TRY IT => When you reach the line with "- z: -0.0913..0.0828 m" in the records below, begin transcribing exactly and continue up to and including the line with "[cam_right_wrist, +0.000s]", leaving out every picture.

RECORDS FOR THIS EXERCISE =>

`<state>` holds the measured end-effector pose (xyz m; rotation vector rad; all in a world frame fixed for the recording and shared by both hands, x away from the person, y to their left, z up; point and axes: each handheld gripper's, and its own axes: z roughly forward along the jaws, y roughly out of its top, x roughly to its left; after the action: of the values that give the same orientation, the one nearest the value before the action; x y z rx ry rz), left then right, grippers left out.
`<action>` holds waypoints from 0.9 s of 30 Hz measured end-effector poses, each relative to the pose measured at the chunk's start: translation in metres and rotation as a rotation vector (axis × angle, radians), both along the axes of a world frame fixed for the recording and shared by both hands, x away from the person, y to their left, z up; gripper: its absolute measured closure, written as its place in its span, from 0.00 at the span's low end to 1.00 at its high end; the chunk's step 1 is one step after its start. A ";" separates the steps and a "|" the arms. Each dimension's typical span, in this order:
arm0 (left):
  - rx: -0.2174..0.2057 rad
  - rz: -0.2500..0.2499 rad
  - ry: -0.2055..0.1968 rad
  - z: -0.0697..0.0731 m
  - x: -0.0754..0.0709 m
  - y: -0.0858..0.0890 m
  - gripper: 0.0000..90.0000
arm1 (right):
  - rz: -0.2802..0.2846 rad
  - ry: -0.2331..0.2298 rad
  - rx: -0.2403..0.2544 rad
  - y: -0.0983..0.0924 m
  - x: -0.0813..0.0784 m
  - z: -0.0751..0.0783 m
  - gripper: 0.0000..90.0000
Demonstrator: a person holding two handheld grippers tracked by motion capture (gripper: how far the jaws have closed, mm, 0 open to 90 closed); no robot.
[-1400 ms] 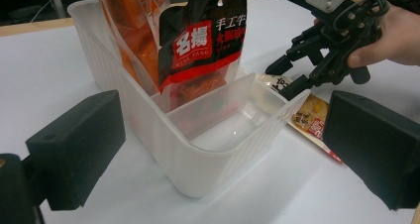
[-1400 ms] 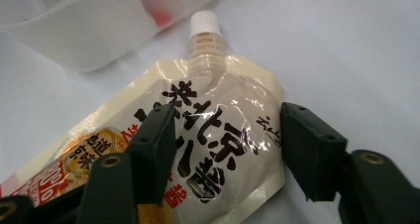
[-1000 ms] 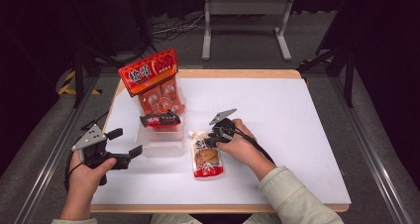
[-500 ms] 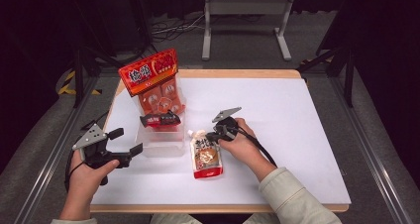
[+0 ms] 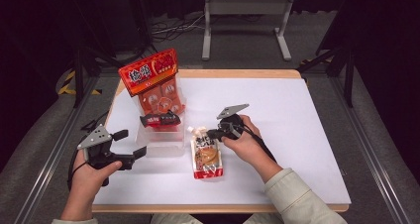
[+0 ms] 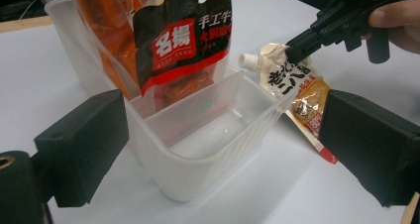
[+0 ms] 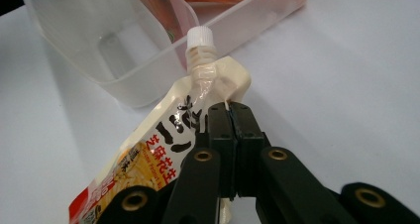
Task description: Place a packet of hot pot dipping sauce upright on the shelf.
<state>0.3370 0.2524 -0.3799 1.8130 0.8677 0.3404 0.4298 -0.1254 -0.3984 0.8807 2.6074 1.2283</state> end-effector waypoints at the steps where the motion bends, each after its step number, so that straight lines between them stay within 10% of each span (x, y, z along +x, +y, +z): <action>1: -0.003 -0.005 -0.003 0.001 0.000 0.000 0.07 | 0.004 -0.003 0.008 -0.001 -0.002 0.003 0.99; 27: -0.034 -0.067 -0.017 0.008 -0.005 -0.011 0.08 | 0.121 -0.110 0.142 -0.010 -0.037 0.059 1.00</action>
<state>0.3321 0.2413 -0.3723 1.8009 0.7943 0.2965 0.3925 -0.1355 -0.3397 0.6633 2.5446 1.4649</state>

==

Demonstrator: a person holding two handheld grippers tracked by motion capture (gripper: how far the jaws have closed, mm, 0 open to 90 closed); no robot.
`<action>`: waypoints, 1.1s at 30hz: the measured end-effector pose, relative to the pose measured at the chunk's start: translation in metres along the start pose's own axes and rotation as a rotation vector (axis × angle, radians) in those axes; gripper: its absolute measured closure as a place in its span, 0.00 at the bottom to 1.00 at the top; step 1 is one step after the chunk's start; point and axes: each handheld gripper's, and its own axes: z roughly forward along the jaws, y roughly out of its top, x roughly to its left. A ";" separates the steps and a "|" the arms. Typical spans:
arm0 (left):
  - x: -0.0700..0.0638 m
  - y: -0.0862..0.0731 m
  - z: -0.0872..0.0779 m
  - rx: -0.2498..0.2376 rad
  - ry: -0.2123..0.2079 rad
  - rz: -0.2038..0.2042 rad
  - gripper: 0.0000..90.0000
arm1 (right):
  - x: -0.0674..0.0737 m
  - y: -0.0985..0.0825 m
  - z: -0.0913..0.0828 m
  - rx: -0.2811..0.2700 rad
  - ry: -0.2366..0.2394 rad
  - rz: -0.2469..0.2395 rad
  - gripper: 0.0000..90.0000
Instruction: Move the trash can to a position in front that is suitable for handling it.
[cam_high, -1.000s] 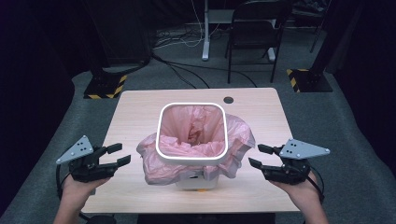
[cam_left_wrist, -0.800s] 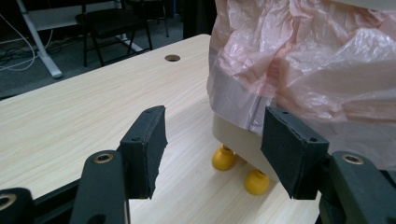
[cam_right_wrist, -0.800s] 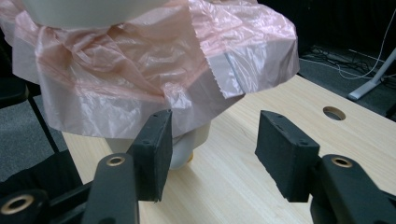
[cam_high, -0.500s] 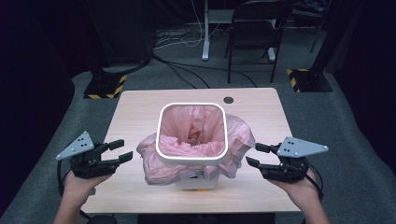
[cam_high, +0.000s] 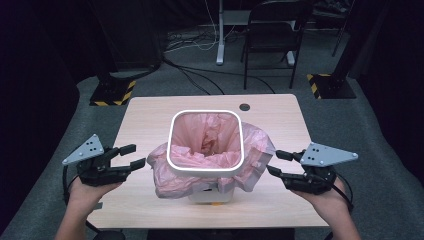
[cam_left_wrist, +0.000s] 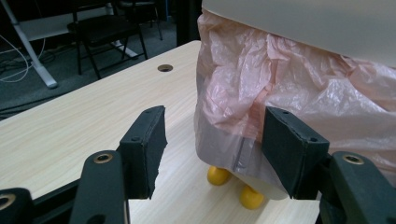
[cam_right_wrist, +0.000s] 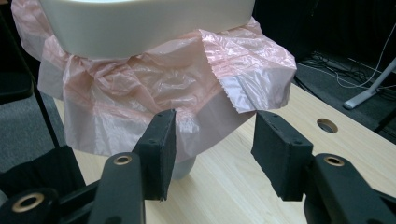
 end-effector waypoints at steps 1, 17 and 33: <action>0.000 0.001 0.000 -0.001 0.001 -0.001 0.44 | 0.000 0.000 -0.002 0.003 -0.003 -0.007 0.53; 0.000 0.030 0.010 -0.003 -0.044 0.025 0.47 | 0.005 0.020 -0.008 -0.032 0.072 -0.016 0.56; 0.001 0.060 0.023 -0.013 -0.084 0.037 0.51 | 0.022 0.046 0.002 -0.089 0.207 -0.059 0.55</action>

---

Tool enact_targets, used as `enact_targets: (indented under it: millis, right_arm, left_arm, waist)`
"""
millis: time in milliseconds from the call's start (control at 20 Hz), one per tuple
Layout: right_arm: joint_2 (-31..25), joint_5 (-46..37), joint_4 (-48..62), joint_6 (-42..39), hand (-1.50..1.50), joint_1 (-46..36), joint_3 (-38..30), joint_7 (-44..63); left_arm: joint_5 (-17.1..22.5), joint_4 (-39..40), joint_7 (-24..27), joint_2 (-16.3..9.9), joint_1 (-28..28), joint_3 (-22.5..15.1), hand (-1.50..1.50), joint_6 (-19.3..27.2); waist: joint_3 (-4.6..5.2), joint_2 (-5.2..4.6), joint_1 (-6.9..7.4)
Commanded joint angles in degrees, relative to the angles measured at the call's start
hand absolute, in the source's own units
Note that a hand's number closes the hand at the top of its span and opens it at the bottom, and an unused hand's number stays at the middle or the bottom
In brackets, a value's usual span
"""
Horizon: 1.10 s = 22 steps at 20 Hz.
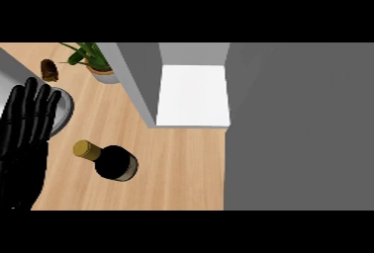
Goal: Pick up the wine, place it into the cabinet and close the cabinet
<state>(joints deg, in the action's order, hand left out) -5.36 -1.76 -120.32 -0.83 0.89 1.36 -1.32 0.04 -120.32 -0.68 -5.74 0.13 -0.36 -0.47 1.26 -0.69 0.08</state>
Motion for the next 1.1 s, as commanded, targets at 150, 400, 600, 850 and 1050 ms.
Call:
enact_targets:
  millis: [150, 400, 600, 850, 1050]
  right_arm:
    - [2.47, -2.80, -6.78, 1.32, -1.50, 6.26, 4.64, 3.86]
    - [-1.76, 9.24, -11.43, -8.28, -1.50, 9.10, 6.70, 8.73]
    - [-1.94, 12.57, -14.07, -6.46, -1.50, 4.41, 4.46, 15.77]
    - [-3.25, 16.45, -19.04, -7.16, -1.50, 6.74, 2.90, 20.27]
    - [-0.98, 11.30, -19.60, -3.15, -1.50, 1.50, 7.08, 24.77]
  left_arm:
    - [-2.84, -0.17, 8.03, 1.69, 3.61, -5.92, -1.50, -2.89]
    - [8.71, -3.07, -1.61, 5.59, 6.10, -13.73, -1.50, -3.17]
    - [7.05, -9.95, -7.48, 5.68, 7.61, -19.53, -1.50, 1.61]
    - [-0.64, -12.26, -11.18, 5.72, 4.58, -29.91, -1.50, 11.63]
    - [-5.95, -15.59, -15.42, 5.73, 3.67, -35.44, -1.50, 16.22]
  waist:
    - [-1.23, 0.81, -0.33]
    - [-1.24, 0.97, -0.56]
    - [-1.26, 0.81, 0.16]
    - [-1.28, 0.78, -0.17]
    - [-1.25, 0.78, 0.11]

RESULT OF THIS EXERCISE =>
  - z: -0.0913..0.0828 m
  - rx: -0.2811..0.2700 rad
  - ry: -0.2366..0.2394 rad
  - rz: -0.2469..0.2395 rad
  - gripper: 0.0000..90.0000
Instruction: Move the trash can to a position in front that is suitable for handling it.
[cam_high, -1.000s] 
[cam_left_wrist, -0.800s] 
[cam_right_wrist, -0.800s] 
[cam_high, -0.500s] 
[cam_high, +0.000s] 
[cam_left_wrist, +0.000s] 
[cam_right_wrist, +0.000s] 

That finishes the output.